Hasta su vecindad es considerada como impura. Al entrar en la torre con el cadáver, que sea el que hubiese sido su rango social, va cubierto con blancos harapos, lo desnudan y lo colocan silenciosamente en una de las tres filas que vamos a describir. Luego, con idéntico mutismo salen, cierran la puerta y queman los harapos.
Entre los adoradores del fuego, la muerte se ve despojada de toda su imponente majestad, siendo sólo objeto de repugnancia. Cuando la última hora del enfermo se aproxima, todos abandonan la estancia mortuoria, tanto para no crear obstáculos con su presencia a la salida del alma del cuerpo, como para no contaminarse el vivo con el contacto del muerto. Únicamente el sacerdote permanece un rato con el moribundo, y después de recitar en su oído el ashem-vohu, el yato-ahavarie y otros pasajes del Zend-Avesta, abandona la habitación antes de que el moribundo abandone su cuerpo. En seguida traen un perro, poniéndole cara a cara con aquél, ceremonia denominada sas-did o sea de “la mirada del perro”, y esto se hace porque el perro es el único ser viviente a quien el drux-nassu, o demonio, teme, pues le impide tomar posesión del cadáver. Al efecto se tiene gran cuidado de que no se interponga la sombra de nadie entre el moribundo y el perro, porque toda la fuerza de la mirada del perro se perdería y el diablo no desaprovecharía tamaña ocasión. Después, el cadáver es dejado en el punto en que la vida le abandonó, hasta que los nassesalares aparecen con los brazos envueltos en viejos sacos para llevárselo al dakhma, depositándole en un féretro de hierro, que es el mismo para todos. Si por acaso acontece que alguno tenido por muerto vuelve en sí, los nassesalares tienen la misión de matarle, pues todo aquel que ha sido contaminado por el contacto de los cadáveres del dakhma, ha perdido, ipso facto, todo derecho de volver entre los vivos, porque, al hacerlo, contaminaría a toda la vecindad.
[...]
La rojiza llama de nuestras antorchas cegaba nuestros ojos en la tenebrosa obscuridad del bosque. Hay algo de indescriptiblemente fascinador y solemne en estas augustas travesías por las vírgenes selvas de aquellos rincones indostánicos. Diríase que todo dormita en torno nuestro, y sólo rompe el silencio nocturno el monótono y pesado caminar de los elefantes cual el martilleo de una de las fraguas de Vulcano. De vez en cuando, sin embargo, se escuchan vagas voces y escalofriantes murmullos en el sombrío ámbito de la maleza.
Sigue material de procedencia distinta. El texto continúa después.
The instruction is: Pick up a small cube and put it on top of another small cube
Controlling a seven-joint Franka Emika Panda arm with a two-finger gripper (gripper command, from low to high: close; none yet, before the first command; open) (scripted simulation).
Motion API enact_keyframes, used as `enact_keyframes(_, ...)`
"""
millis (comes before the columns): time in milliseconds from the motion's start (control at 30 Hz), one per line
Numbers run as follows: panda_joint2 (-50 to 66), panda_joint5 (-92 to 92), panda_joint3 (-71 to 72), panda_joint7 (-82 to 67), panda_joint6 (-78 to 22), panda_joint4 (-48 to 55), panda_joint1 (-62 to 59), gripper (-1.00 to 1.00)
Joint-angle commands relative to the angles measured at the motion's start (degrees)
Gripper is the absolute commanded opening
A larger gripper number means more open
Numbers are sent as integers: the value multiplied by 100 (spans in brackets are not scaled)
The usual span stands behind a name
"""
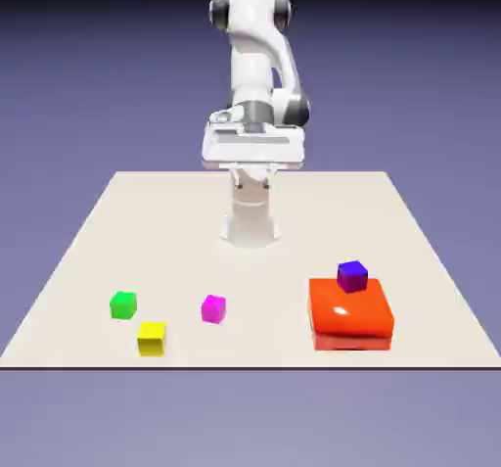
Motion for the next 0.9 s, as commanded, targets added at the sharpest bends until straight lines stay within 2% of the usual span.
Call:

—Es el viento, que entona su misteriosa canción entre las ruinas de otros días. ¡Maravilloso fenómeno acústico! —observó uno de la partida.
¡Bhuta; bhuta! —exclamaban espantados los supersticiosos portadores de las antorchas, al par que, girando rápidamente sobre una pierna y castañeteando los dedos, las blandían como si trataran de espantar con ellas a los elementales malignos.
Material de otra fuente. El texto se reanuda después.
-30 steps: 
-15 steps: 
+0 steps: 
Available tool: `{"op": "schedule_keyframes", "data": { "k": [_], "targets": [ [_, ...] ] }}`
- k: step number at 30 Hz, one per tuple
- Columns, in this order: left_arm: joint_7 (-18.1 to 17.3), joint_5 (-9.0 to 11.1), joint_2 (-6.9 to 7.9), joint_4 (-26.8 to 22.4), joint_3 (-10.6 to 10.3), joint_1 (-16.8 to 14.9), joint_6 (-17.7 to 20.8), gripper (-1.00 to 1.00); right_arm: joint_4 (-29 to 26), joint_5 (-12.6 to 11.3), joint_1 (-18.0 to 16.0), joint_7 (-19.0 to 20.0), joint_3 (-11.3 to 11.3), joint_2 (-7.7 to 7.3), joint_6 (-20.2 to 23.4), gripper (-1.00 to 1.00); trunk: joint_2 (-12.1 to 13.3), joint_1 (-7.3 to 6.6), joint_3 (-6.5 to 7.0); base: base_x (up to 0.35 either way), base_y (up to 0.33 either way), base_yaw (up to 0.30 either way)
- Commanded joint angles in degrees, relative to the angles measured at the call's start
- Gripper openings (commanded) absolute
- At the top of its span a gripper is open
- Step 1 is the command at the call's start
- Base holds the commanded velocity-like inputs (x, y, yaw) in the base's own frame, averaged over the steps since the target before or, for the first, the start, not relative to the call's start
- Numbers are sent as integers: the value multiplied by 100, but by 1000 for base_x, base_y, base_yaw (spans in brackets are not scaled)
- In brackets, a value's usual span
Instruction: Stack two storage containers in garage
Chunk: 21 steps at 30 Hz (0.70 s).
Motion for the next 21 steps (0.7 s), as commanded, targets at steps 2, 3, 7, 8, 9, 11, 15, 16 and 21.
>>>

Piérdese luego en la lontananza el quejumbroso lamento, y retornan a sonar en el bosque las suaves cadencias de su invisible vida nocturna. Ora es el chirrido metálico de los grillos, ora el leve susurrar de las hojas o el vago zumbido de algún insecto. Todo cesa de repente por unos momentos, y luego torna a principiar aumentando gradualmente. ¡Cuán vigorosa vida no palpita en la débil hoja; en la mísera yerbecilla, en el seno de la selva del trópico, mientras que miriadas de luciérnagas, cual estrellas caídas en el suelo, fosforecen misteriosas!